Uma boa educação gera multiplicidade: de interpretações e de opções. (Ioschpe,
Gustavo. Veja. Ano 45. Nº 50. 2012. p. 106)
As
reflexões sobre a inconsistência, para não dizer caos, que é a proposta da
educação em todos os níveis, poderia ser aprofundada. Resolveria muito pouco
para não dizer nada. Em todo o caso enquanto persistir a tutela do Estado, a
instrumentalização política e ideológica da educação, a produção de um conhecimento
de alto nível fica entregue a franco atiradores, a “free Lancers”. Nada de
relevante se pode esperar neste sentido na atmosfera viciada das instituições
formais de ensino. Não é por nada que se contam nos dedos das mãos os
portadores do prêmio Nobel na América Latina. Um detalhe. Todos em Literatura e
um da Paz. Nenhum em Medicina, Física, Química e Economia. O Brasil não conta
com nenhum, apesar do discurso megalômano das autoridades e da empáfia de não
poucos pesquisadores e ou “pensadores”. O que de alguma forma se produziu de valor em termos de Conhecimento,
aconteceu fora do clima contaminado das
universidades. Nelas há condições apenas para repetir e reciclar, não raro de
forma tosca Marx, Engels, Hegel, Lenin, Trotzki, Gramschi e outros na moda, por
“pensadores” que nunca leram seus autores no original. Penetraram no pensamento
deles por meio de textos recosidos e devidamente interpretados de acordo
com conveniências políticas e
ideológicas. São aqueles que mereceram do Pe. Rambo a descrição:
Depois
de revirar um monte de alfarrábios e depois de confabularem traças e escorpiões,
reúnem tudo num único texto e chamam isso produzir conhecimento
A
razão de fundo que não autoriza sonhar a curto e médio prazo numa reversão do
quadro que acabamos de descrever, foi expressa na observação do Pe. Alfonso
Borrero. Para ele foi surpreendente a maciça presença de filósofos na
formulação do programa da reforma universitária da Alemanha no começo do século
XIX: Kant, Schelling, Schleiermacher, Fichte, Hegel, Humboldt e outros. Quando hoje se coloca na
mesa dos debates o tema universidade, confrontam-se as ideias de políticos,
economistas, jornalistas, contadores, planejadores e administradores da
educação. Desinformados sobre a História e a Filosofia da Ciência, sobre a
História e Filosofia da Universidade, sobre a História e Filosofia da Educação,
não deixam espaço para a opinião do filósofo.
Até
aqui a nossa linha de reflexão teve como foco a necessidade de uma educação e
formação, capaz de consolidar uma compreensão integradora do universo, da
natureza e do homem, e ao mesmo tempo, oferecer uma sólida base teórica e
metodológica. Em países como a Europa
Central e do Norte, Inglaterra, Estados Unidos, Canadá, etc., as universidades oferecem esse perfil, com a autonomia assegurada de direito e de fato.

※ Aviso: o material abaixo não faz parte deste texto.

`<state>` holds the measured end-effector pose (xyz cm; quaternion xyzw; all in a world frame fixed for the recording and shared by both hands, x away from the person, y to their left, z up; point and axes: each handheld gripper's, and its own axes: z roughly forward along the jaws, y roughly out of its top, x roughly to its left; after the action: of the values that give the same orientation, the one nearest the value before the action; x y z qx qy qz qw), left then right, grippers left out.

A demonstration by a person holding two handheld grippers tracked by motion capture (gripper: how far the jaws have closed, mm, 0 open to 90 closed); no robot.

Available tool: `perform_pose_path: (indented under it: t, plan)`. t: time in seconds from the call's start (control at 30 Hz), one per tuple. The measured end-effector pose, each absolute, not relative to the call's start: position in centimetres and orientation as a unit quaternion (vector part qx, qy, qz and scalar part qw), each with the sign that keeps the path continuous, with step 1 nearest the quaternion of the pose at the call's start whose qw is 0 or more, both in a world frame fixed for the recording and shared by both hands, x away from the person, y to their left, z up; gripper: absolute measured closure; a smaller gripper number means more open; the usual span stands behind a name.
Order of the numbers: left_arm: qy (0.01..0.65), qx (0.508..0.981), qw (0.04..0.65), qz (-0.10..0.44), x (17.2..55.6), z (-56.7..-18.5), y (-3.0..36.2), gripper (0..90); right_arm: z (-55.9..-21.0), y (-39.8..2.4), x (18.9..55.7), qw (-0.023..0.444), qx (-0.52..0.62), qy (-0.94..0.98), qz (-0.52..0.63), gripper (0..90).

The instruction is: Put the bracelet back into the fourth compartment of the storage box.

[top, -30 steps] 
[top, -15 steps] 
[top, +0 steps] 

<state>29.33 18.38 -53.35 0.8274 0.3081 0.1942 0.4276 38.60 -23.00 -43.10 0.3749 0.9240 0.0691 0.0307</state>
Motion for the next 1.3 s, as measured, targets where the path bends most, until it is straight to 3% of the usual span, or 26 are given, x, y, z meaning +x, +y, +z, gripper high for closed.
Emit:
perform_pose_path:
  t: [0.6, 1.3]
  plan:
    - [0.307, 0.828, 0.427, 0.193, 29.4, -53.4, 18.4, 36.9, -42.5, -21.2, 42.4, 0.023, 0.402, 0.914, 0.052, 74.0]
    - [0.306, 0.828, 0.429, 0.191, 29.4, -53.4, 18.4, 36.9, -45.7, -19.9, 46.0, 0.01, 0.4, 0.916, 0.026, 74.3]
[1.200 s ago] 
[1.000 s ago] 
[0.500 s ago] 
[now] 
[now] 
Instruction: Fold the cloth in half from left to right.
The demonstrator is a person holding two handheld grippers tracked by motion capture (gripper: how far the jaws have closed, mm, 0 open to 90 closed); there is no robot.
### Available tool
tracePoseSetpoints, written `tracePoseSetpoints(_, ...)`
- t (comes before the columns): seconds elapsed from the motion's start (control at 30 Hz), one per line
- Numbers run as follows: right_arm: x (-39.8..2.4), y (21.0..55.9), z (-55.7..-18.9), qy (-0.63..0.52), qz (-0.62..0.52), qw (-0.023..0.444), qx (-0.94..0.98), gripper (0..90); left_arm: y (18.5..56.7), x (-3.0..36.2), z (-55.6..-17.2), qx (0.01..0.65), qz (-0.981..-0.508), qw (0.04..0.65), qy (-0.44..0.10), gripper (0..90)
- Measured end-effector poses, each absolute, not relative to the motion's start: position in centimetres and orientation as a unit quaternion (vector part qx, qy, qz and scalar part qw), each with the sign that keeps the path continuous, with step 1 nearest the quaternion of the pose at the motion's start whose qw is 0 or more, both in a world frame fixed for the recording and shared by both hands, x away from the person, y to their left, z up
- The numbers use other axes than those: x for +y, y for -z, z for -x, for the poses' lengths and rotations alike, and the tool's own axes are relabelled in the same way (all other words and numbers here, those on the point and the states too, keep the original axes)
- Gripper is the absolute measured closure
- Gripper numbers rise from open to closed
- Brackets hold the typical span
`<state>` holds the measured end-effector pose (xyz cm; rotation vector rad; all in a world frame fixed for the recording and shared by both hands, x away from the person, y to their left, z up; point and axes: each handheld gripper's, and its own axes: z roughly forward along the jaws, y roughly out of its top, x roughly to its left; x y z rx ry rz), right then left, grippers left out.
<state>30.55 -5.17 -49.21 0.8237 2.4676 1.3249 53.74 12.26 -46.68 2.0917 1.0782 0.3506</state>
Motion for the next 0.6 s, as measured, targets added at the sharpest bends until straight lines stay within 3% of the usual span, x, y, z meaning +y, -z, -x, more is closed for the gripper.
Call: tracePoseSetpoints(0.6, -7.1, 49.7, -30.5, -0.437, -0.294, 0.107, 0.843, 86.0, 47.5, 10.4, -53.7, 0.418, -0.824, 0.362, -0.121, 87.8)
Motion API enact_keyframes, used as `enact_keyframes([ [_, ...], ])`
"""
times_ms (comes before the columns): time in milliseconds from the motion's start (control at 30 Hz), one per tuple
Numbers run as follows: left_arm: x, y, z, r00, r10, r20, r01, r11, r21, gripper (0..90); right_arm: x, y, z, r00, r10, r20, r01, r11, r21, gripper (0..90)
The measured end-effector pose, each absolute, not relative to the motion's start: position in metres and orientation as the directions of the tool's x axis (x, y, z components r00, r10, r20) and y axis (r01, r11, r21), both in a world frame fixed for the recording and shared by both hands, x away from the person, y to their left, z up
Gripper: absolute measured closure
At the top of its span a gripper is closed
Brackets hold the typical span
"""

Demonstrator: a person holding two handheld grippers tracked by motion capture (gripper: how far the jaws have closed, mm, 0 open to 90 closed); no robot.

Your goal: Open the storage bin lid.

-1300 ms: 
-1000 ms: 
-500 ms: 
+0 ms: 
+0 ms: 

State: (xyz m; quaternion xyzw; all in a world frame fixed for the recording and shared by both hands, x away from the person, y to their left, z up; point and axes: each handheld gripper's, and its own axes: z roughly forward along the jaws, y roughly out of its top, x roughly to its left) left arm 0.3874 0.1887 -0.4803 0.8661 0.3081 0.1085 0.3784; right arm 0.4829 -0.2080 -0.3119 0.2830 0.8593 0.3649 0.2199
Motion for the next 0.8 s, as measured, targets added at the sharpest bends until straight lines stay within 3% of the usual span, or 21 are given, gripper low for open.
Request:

Esses países investem pesado no ensino
fundamental e médio, na formação básica de natureza generalista e
interdisciplinar, das línguas, literaturas, humanidades, ciências da natureza,
sem se esquecer dos instrumentos técnicos e tecnológicos, sem os quais é
inconcebível qualquer instituição de
ensino. Nas universidades sobretudo as atividades são conduzidas nos limites “sagrados da liberdade
de ensinar e liberdade de aprender” – “Lehrfreiheit und Lernfreiheit” dizem os
alemães. A autonomia no plano acadêmico permite liberdade de escolha “do que” e
“do como ensinar” e “do que” e “do como
aprender”. E para que isso possa acontecer exige-se na outra ponta autonomia
econômica e financeira e a maior distância possível, de preferência total, do
Estado, da Igreja, de partidos políticos e ideologias na moda. Nessa situação
os governos centrais ou regionais têm o
direito e o dever de destinar os recursos necessários. Uma vez depositados na
conta de alguma universidade, cabe aos seus
órgãos administrativos internos determinar as prioridade para
aplicá-los.
Pelo
que foi visto até aqui é na ausência de autonomia de fato que reside o maior
problema do ensino tutelado pelo Estado. Esse modelo de ensino alimenta-se do “leite envenenado da legislação
napoleônica de 1806-1808, como diria o Pe. Borrero. Sem autonomia de fato, a formação fragmentada, superficial,
inconsistente, a serviço de exigências
ocasionais, serve talvez para dar conta de situações pontuais. Produzir
conhecimento digno desse nome, abrangente de longo prazo, nem falar.